Forum Moderators: phranque

Message Too Old, No Replies

allowing access to specific bots

for protected image directories

         

sssweb

3:13 pm on Dec 17, 2006 (gmt 0)

10+ Year Member



I have the following .htaccess in my image directories to block hotlinking and direct user access (code was auto-generated by my host and works in testing):

AuthUserFile /dev/null
AuthGroupFile /dev/null
RewriteEngine On
RewriteCond %{HTTP_REFERER}!^http://example.com[NC]
RewriteCond %{HTTP_REFERER}!^http://www.example.com [NC]
RewriteRule /* http://example.com [R,L]

My understanding (PLEASE correct me if I'm wrong) is that this blocks access to SE's trying to index my images. Can someone please tweak the above code to block access to all EXCEPT SE's?

Below is a list of main ones. I know Google has a special image bot (indicated below); if any others do too, please edit the identifier below. Feel free to add other major bots too.

If there's a better solution to this whole issue (a useful link will do), I'm interested in that as well.

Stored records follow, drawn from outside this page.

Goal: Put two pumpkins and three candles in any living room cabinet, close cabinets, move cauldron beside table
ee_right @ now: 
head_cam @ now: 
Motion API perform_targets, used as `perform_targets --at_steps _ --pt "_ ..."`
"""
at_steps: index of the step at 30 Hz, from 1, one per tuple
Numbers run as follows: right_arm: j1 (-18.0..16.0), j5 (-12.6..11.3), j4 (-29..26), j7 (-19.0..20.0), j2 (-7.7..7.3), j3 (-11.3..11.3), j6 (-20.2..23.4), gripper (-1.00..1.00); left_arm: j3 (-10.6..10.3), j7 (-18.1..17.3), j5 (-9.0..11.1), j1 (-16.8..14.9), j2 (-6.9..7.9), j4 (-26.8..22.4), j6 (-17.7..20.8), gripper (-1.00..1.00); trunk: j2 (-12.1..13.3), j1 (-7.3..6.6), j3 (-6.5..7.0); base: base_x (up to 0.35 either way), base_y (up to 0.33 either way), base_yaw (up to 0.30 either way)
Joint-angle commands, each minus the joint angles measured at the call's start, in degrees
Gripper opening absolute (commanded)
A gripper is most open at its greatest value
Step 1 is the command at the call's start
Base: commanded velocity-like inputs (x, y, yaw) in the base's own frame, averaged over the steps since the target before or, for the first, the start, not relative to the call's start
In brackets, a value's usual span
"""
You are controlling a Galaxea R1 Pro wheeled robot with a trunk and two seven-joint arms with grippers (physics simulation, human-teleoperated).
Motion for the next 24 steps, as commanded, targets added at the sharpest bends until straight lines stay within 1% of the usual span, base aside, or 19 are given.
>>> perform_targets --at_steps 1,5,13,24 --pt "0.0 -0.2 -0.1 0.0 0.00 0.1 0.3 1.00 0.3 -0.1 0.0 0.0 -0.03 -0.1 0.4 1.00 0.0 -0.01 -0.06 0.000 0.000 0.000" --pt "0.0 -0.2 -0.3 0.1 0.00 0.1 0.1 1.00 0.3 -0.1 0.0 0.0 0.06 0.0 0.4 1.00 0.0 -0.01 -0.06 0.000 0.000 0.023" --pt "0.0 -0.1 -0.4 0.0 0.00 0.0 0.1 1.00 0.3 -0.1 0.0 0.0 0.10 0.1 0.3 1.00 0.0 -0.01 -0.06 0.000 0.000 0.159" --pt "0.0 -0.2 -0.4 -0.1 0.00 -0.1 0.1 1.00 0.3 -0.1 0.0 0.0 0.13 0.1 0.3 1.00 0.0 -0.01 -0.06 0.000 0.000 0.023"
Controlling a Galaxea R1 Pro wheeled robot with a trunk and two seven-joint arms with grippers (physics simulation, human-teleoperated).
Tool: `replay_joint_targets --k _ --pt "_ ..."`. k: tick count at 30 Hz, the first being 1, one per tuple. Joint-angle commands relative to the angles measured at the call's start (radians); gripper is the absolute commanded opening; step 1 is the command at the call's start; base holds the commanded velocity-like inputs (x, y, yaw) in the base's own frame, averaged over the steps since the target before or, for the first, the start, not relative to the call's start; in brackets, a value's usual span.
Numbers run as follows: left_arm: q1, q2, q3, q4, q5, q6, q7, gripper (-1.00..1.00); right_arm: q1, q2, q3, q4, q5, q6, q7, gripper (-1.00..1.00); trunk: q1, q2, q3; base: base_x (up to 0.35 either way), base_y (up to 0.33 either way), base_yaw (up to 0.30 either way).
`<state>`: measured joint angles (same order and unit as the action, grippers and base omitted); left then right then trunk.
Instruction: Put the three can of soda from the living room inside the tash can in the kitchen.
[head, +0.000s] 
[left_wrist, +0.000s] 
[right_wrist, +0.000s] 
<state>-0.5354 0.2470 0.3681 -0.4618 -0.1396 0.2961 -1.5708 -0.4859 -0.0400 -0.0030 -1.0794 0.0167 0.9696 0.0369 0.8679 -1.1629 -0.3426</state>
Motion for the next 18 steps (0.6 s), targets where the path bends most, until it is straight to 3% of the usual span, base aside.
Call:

RewriteCond %{HTTP_USER_AGENT} ^Googlebot-Image.* [NC,OR]
RewriteCond %{HTTP_USER_AGENT} ^yahoo.* [NC,OR]
RewriteCond %{HTTP_USER_AGENT} ^msnbot.* [NC,OR]
RewriteCond %{HTTP_USER_AGENT} ^inktomi.* [NC,OR]
RewriteCond %{HTTP_USER_AGENT} ^zyborg.* [NC,OR]
RewriteCond %{HTTP_USER_AGENT} ^webcrawler.* [NC,OR]
RewriteCond %{HTTP_USER_AGENT} ^gigabot.* [NC,OR]
RewriteCond %{HTTP_USER_AGENT} ^scrubby.* [NC,OR]
# these last ones are image indexers I got from a bot DB list
RewriteCond %{HTTP_USER_AGENT} .*ImageScape.* [NC,OR]
RewriteCond %{HTTP_USER_AGENT} ^Mozilla\s3\.01.* [NC,OR]
RewriteCond %{HTTP_USER_AGENT} ^CydralSpider.* [NC,OR]

[edited by: jdMorgan at 7:27 pm (utc) on Dec. 20, 2006]
[edit reason] example.com [/edit]

sssweb

5:47 pm on Dec 17, 2006 (gmt 0)

10+ Year Member



The following stills blocks hotlinking & direct access, and looks like it should allow the indicated bots. If anyone sees different, please post.

Also, any comments on the bot list are welcome.

AuthUserFile /dev/null
AuthGroupFile /dev/null
RewriteEngine On
RewriteCond %{HTTP_REFERER}!^http://mysite.com[NC]
RewriteCond %{HTTP_REFERER}!^http://www.mysite.com [NC]

RewriteCond %{HTTP_USER_AGENT}!^Googlebot-Image.* [NC]
RewriteCond %{HTTP_USER_AGENT}!^yahoo.* [NC]
RewriteCond %{HTTP_USER_AGENT}!^msnbot.* [NC]
RewriteCond %{HTTP_USER_AGENT}!^inktomi.* [NC]
RewriteCond %{HTTP_USER_AGENT}!^zyborg.* [NC]
RewriteCond %{HTTP_USER_AGENT}!^webcrawler.* [NC]
RewriteCond %{HTTP_USER_AGENT}!^gigabot.* [NC]
RewriteCond %{HTTP_USER_AGENT}!^scrubby.* [NC]
RewriteCond %{HTTP_USER_AGENT}!.*ImageScape.* [NC]
RewriteCond %{HTTP_USER_AGENT}!^Mozilla\s3\.01.* [NC]
RewriteCond %{HTTP_USER_AGENT}!^CydralSpider.* [NC]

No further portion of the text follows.